Of course, the way they were camping now, it was more like staying in a hotel, especially with Madison’s fantastic cooking. But considering that some of Ryan’s old girlfriends would have complained about even this, he liked that April was finding it as wonderful and special as he was finding it.
And he was getting more and more excited about the challenge of building the big lodge with only 1900’s technology. That was the most amazing challenge he had ever been offered. The more he thought about it and worked over the building site, the more challenged he got by the project.
That evening, around the campfire, they all tossed ideas around about the lodge, including the very short construction season and the challenges that presented, especially in 1900.
The next morning they had all agreed they would go down into the Monumental Valley and see the old ruins and the Roosevelt town site, now under the small lake called Roosevelt.
In the spring of 1910, a landslide had dammed up the valley and backed water up over the town. Ryan understood from what little reading he had done about the area, the mines were about played out at that point and the destruction of Roosevelt pretty much killed the entire area.
After that, this last major gold rush in the lower forty-eight states was forgotten to time.
After another amazing breakfast, all six of them climbed into Duster’s large SUV Cadillac, leaving the camp up. They planned on returning before dark for dinner.
Bonnie and Duster were in the front, Madison and Dawn in the second seat, and Ryan and April in the very back seats.
Even from the back, he and April still had great views. And he really, really liked being so close to her.
“This is going to be interesting to see all this,” Madison said as they started down the steep road. Duster was taking it very slowly, since the road was not much wider than the big SUV and there was a thousand-foot-drop on the driver side.
“It will be,” Bonnie said, nodding, clearly not happy with the road.
“Haven’t you been into the lake before?” Ap
ril asked a half second before Ryan could.
“I’m the only one that has seen this valley in modern times,” Dawn said.
And she left it at that, which Ryan was glad she did.
It took Duster a harrowing twenty minutes to ease the big car about a mile in distance and about a thousand feet down the side of that mountain until they finally reached the valley floor.

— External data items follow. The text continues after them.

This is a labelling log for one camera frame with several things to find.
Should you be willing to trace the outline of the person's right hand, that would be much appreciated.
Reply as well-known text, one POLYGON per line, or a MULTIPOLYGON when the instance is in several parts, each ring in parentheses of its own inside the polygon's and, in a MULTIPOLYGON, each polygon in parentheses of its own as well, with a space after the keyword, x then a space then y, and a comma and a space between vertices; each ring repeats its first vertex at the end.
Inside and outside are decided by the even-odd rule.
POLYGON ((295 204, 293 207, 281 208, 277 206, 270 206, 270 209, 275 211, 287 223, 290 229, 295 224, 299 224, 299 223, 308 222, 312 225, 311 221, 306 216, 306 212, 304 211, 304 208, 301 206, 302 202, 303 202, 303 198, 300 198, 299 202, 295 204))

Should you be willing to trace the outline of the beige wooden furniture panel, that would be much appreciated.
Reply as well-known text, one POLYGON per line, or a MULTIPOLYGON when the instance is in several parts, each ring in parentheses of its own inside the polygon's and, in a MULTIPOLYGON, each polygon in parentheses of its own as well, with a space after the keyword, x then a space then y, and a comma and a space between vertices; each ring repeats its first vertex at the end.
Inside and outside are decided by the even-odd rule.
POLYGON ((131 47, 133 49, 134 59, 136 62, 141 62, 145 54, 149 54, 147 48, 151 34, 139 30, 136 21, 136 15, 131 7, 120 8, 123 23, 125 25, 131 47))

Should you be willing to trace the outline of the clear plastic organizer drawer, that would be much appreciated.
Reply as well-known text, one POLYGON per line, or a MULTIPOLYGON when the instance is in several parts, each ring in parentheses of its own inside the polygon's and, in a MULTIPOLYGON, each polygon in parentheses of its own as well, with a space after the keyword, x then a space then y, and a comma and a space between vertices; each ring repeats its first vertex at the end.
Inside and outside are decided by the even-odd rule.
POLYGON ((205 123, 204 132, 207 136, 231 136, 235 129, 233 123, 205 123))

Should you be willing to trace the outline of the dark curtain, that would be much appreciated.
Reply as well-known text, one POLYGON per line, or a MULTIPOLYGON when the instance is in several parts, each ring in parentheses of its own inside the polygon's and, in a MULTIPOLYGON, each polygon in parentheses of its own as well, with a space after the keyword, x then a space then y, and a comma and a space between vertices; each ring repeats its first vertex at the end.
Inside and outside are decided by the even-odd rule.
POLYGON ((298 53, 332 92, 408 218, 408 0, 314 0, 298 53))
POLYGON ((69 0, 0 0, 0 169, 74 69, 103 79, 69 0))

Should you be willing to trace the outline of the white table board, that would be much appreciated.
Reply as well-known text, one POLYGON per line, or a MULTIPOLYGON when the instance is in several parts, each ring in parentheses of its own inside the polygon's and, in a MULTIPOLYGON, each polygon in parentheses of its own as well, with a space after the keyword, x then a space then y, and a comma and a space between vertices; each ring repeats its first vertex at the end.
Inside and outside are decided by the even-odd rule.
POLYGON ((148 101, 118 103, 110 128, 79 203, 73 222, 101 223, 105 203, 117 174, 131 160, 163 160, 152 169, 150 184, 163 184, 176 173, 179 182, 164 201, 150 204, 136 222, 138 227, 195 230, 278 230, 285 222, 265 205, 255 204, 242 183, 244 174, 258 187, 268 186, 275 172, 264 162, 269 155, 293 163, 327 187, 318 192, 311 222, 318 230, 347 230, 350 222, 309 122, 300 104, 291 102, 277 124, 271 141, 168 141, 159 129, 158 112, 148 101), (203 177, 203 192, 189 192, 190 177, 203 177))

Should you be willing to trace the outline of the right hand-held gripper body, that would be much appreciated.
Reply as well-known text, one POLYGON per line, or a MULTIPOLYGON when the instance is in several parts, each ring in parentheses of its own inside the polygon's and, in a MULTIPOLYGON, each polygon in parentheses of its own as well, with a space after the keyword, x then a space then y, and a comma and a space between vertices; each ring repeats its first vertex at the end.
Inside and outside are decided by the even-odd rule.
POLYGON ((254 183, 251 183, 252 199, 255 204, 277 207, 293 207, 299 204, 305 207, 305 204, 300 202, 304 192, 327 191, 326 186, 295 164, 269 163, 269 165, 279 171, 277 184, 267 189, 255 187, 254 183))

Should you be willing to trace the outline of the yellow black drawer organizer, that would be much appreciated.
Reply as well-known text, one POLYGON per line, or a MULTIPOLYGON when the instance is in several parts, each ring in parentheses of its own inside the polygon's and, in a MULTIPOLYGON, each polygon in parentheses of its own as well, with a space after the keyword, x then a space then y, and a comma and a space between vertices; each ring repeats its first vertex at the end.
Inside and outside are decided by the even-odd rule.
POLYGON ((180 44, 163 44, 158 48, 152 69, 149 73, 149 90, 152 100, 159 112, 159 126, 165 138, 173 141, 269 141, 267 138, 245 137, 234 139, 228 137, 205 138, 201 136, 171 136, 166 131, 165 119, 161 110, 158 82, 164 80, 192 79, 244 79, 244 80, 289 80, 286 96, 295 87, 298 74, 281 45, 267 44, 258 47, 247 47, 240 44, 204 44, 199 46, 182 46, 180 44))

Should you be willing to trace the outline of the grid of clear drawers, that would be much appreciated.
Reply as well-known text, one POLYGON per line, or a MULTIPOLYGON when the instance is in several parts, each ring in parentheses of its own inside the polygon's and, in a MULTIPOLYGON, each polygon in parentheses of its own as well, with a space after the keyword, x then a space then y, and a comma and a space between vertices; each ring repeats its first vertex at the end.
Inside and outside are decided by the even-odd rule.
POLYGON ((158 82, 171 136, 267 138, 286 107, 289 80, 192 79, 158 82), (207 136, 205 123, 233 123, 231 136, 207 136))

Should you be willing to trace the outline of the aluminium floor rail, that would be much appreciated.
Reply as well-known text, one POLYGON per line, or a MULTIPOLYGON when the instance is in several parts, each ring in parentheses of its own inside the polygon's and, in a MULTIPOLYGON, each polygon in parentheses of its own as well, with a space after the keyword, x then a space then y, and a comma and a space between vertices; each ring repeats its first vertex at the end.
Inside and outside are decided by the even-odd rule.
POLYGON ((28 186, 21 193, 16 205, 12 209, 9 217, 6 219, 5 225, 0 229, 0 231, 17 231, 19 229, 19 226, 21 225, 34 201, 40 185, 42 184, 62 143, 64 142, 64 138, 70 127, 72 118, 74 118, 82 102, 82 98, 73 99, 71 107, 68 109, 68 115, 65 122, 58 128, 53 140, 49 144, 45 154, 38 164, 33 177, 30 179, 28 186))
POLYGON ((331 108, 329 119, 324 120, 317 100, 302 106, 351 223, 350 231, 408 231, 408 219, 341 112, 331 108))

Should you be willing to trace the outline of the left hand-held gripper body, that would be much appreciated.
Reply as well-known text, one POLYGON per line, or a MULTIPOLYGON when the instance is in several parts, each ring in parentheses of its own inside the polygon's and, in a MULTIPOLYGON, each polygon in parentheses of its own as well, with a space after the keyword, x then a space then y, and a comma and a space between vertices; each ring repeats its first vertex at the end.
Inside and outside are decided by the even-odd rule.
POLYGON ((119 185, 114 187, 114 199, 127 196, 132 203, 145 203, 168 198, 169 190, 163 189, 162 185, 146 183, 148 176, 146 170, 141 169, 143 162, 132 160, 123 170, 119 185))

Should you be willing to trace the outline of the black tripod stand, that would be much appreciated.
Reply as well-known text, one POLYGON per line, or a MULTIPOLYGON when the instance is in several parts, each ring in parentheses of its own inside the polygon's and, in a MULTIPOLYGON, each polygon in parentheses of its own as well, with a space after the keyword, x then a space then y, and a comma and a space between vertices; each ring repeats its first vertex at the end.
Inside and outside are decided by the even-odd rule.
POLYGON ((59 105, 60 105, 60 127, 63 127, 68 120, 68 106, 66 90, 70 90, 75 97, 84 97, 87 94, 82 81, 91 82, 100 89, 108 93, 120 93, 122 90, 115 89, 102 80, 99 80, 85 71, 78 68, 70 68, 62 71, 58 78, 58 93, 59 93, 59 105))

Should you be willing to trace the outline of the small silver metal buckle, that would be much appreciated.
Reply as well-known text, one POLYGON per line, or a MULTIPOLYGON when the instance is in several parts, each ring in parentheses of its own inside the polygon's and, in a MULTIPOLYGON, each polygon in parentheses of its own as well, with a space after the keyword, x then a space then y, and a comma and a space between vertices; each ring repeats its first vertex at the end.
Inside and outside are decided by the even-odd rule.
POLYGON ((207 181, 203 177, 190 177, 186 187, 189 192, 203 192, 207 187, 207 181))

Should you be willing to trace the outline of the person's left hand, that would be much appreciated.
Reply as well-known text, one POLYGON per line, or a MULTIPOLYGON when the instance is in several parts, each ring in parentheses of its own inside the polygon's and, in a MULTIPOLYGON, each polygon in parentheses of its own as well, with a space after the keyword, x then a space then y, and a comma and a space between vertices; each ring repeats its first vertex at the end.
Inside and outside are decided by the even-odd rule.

Ryan was relieved, as was everyone in the car from what he could tell.
“We are solidly in the Frank Church Primitive Area now,” Duster said.
“I thought roads weren’t allowed in here,” Ryan said, “after the primitive area designation.”
“There are patented mining claims still working,” Duster said as he took the big car down and through a pretty good stream. “They are allowed to keep and maintain roads into their claims.”
That made sense to Ryan.
After another quarter mile, Duster pulled the car over along the edge of a meadow edged with remaining snowdrifts.
Everyone climbed out.
The intense silence of the big mountains towering over them on both sides stunned Ryan. Only the sound of the stream rushing over rocks on the other side of the small meadow broke the silence.
The sun had not climbed up in the sky enough to reach the valley floor. It had been sunny up on the ridge, but down in this deep valley, Ryan doubted if there was more than five or six hours of direct sun a day during the summer.
The air still had a pretty good bite to it, which also surprised him.
“That was some road,” April said, stretching as she looked at the road that cut through the side of the hill above them. “Not sure I want to go back up it.”
“You can always hike up the old trail,” Duster said. “But it might be wiped away by slides in places.”
He and Bonnie and Madison and Dawn had all moved over to the other side of the road and were studying the hillside there.
As Ryan and April moved toward them, he could see what they were looking at. Like a slice moving up through the rock-covered slopes, a trail cut steadily upward back toward the ridge where they were camped.